The reason for modifying the name of a layer is to use a different name, and the parameters of that layer in the pre-training network are reinitialized, as shown in the following figure:


3.3. Define Solver

Saving solver. prototxt files also does not need to be written again, copying the. prototxt files used during the training, making the following modifications: NET from the pre-trained net to the now-used net; lower the learning rate (divided by 100), The reason for this is that compared to the random initialization of the weight parameters, the pre training parameters are relatively good, do not need to update too fast, you can modify the maximum number of iterations and snapshot. 3.4. Training

Compared with the training of random initialization of parameters and training on the basis of training, a-weight parameter is added when invoking the command, and the storage location of the pre training parameter is given, as follows:

./build/tools/caffe Train-solver Models/finetune_flickr_style/solver.prototxt-weights Models/bvlc_reference_ Caffenet/bvlc_reference_caffenet.caffemodel
4. Results of the fine-tune

The new database is the Flickr database, classification task is to carry out 20 categories of classification (pre-training classification task is 1000 categories), using the number of pictures is about 700, the machine's graphics card is GTX970, after 6 hours of training (iteration number is 80,000 times), classification accuracy convergence to 34% Around.

Resources:
1. http://caffe.berkeleyvision.org/gathered/examples/finetune_flickr_style.html
2. http://cs231n.github.io/transfer-learning/

Contact Us

The content source of this page is from Internet, which doesn't represent Alibaba Cloud's opinion; products and services mentioned on that page don't have any relationship with Alibaba Cloud. If the content of the page makes you feel confusing, please write us an email, we will handle the problem within 5 days after receiving your email.

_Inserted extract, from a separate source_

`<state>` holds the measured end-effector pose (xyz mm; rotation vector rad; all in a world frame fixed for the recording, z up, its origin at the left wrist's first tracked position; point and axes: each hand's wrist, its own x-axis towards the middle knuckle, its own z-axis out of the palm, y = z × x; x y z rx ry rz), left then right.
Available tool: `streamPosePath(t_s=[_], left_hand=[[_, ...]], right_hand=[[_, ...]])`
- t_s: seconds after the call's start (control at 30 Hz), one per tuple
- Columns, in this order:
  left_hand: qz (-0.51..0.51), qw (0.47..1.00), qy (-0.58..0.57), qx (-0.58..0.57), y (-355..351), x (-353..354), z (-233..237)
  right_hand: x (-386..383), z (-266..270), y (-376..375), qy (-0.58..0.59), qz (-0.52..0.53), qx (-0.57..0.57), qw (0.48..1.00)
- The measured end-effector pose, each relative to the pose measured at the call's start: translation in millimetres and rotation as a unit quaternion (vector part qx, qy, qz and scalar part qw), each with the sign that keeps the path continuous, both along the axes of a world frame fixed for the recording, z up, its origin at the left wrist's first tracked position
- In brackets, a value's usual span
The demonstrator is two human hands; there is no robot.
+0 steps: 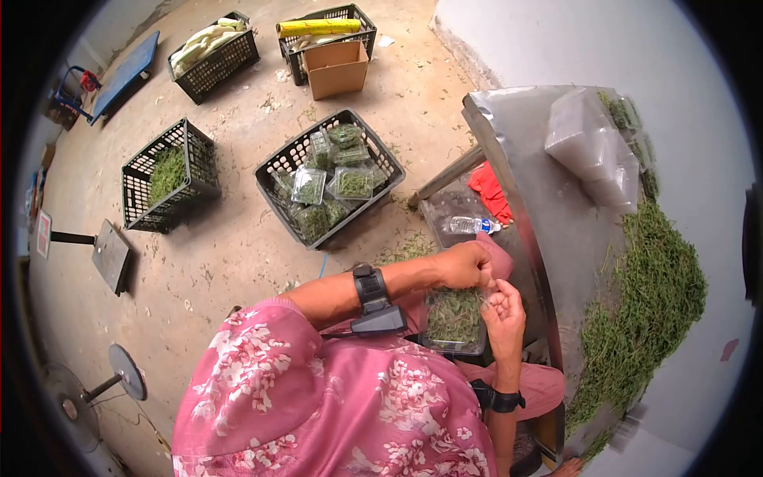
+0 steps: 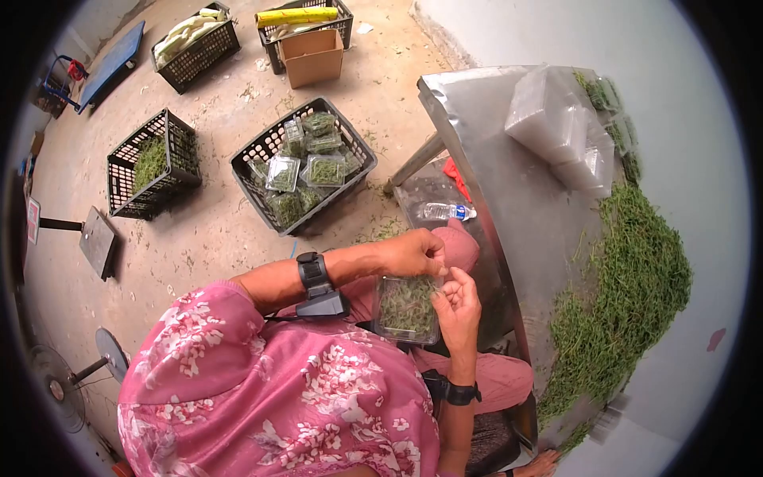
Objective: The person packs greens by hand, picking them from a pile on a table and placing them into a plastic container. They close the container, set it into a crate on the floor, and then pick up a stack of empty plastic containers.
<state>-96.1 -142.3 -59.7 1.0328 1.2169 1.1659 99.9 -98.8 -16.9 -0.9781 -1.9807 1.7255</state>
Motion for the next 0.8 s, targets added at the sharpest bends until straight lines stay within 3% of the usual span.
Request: streamPosePath(t_s=[0.33,0.8], left_hand=[[0.042,0.982,-0.139,-0.119,-1.4,-10.8,-6.9],[0.096,0.984,-0.099,-0.109,-1.9,-5.0,-23.2]], right_hand=[[28.4,4.9,-8.4,-0.084,-0.009,0.06,0.995],[42.1,-18.5,-10.5,-0.072,-0.071,0.012,0.995]])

If you find any instances of plagiarism from the community, please send an email to: info-contact@alibabacloud.com and provide relevant evidence. A staff member will contact you within 5 working days.

A Free Trial That Lets You Build Big!

Start building with 50+ products and up to 12 months usage for Elastic Compute Service

  • Sales Support

    1 on 1 presale consultation

  • After-Sales Support

    24/7 Technical Support 6 Free Tickets per Quarter Faster Response

  • Alibaba Cloud offers highly flexible support services tailored to meet your exact needs.